Гангстеры (Эстергрен) - страница 7

Она приглашала меня навестить ее, писала, что чувствует себя хорошо, что произошло чудо, потому что так хорошо она еще никогда себя не чувствовала. Наша связь была обычной для того времени, все было прекрасно до тех пор, пока мы сохраняли искренность во всем, кроме того, что касалось нашего истинного отношения друг к другу. Мы познакомились как-то вечером во «Фрегате», и спустя несколько лет она переехала ко мне, в основном потому, что «ей было негде жить». Это не помешало моей соседке всего через пару дней после переезда поздравить меня с «милой невестой», что дало нам повод к фальшивым смешкам, ибо про Малу нельзя было сказать ни того ни другого. Она была похожа на тролля, одевалась в сшитую собственными руками одежду, с самого начала напоминавшую рванье, и всегда подчеркивала, что наше сожительство носит вынужденный характер, несмотря на то, что мы жили как пара и вечерами иногда рисовали в огромных альбомах портреты наших будущих детей, а некоторым даже давали имена. Большую часть этих глупых имен она откопала во «Властелине колец», которого всегда таскала с собой в виде потрепанных, зачитанных до дыр томиков. Она могла открыть книгу и погрузиться в чтение в любое время и в любом месте, даже когда курила. Курила она много, особенно когда общалась со своим братом, предприимчивым, но к тому времени уже изрядно опустившимся человеком, который не расставался со своим товаром, пытаясь сбыть его каждому встречному. Пока Малу жила у меня, она старалась не курить, потому что знала, что, хотя курить мне и нравится, у меня случаются измены, особенно от употребления того, что все называли «черным ливанцем». «Турецкое серебро» было получше, но достать его именно в то время было сложно. Ее брат водил знакомства в высших кругах и гнездился иногда в шикарных, изящно меблированных квартирах на Эстермальме[4] по приглашению своих малолетних знакомых, чьи родители были в отъезде, или обеспеченных клиентов, которые решили немного хипануть.
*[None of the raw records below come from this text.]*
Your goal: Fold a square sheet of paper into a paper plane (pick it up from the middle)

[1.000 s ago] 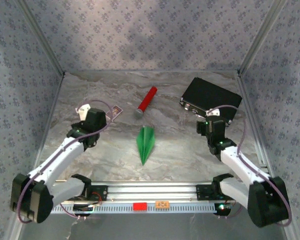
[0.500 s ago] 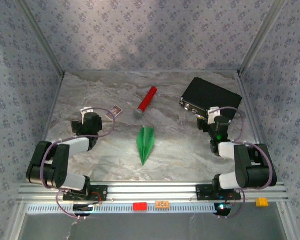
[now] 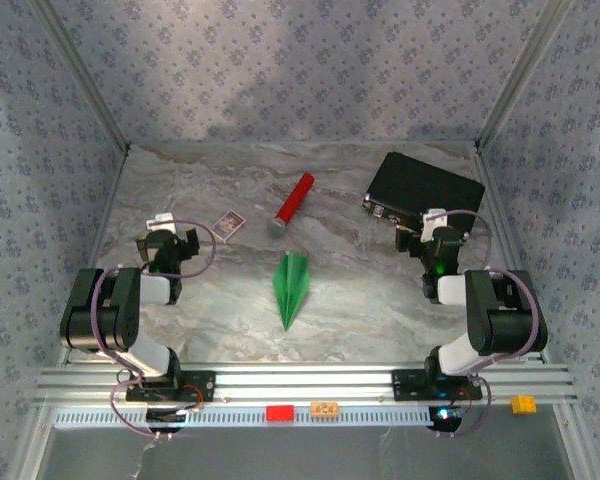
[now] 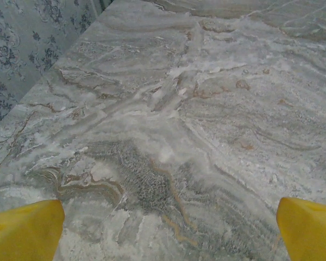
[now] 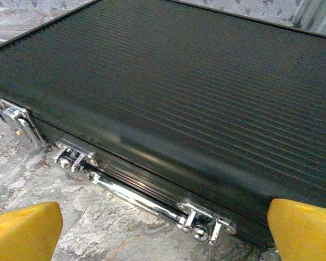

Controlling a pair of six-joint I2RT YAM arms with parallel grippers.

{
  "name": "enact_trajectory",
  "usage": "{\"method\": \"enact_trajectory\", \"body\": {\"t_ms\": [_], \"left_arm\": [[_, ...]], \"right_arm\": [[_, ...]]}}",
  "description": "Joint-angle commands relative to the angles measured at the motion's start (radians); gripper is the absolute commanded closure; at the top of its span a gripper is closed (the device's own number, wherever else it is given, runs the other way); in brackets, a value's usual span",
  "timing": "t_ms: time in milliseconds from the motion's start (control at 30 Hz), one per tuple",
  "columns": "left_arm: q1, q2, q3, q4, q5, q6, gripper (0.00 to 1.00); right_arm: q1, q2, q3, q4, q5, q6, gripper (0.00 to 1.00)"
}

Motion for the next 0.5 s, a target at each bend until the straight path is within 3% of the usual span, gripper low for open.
{"method": "enact_trajectory", "body": {"t_ms": [0,400,433,467], "left_arm": [[0.0,-0.01,0.016,0.033,0.015,-0.015,0.0],[-0.004,-0.009,0.017,0.033,0.014,-0.012,0.0],[-0.004,-0.009,0.017,0.033,0.029,-0.008,0.0],[-0.003,-0.008,0.025,0.024,0.112,0.021,0.0]], "right_arm": [[-0.007,0.006,0.02,-0.021,0.044,0.023,0.01],[0.001,0.006,0.02,-0.018,0.056,0.019,0.01],[0.001,0.007,0.018,-0.015,0.057,0.019,0.01],[-0.001,0.008,0.021,-0.019,0.047,0.02,0.01]]}}
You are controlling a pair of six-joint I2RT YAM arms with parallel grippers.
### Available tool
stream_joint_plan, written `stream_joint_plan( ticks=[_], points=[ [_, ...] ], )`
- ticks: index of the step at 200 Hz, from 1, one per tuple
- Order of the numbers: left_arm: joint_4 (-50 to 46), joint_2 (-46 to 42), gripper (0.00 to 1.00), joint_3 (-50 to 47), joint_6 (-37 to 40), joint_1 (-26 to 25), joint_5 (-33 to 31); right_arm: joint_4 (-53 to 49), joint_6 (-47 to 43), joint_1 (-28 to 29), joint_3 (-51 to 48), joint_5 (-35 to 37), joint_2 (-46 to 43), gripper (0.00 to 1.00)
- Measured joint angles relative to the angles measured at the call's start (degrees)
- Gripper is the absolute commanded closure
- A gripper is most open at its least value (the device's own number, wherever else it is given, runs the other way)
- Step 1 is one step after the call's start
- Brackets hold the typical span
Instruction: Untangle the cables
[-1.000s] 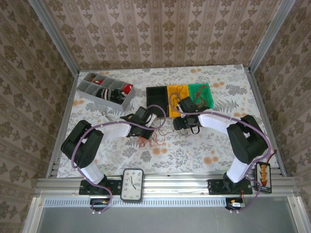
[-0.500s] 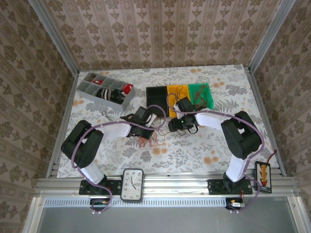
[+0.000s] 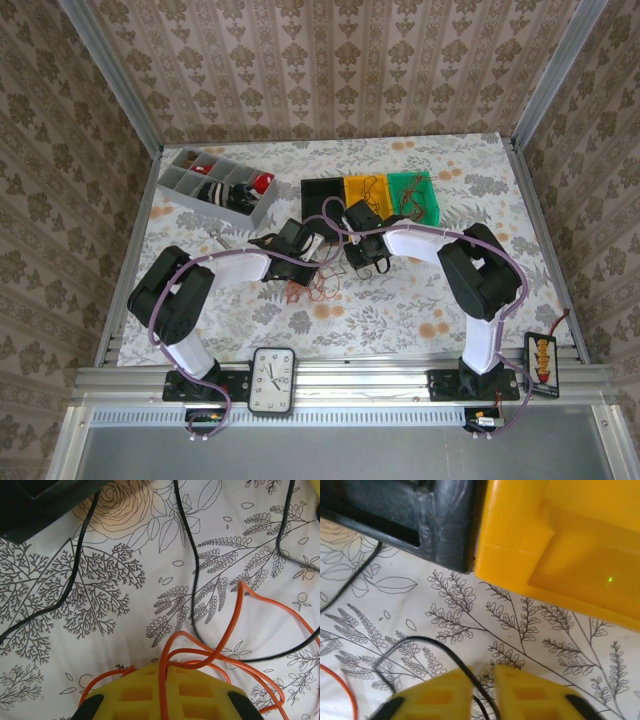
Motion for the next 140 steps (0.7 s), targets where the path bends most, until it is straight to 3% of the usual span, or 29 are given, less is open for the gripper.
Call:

Проведя несколько дней в таком гетто, Малу возвращалась домой с огромным пакетом сладостей, которые она жадно поглощала, согнувшись над замусоленным и подмокшим томиком Толкиена. Ей бы конечно хотелось, чтобы я положил конец ее вылазкам, но я был не прочь немного побыть один. Без нее я успевал гораздо больше.

После одной из таких отлучек она вернулась домой в таком жалком состоянии, что готова была поступиться гордостью и признать, что, несмотря ни на что, я ей небезразличен. Она умоляла меня выдвинуть ей ультиматум: «Выбирай, либо я, либо чиллум!»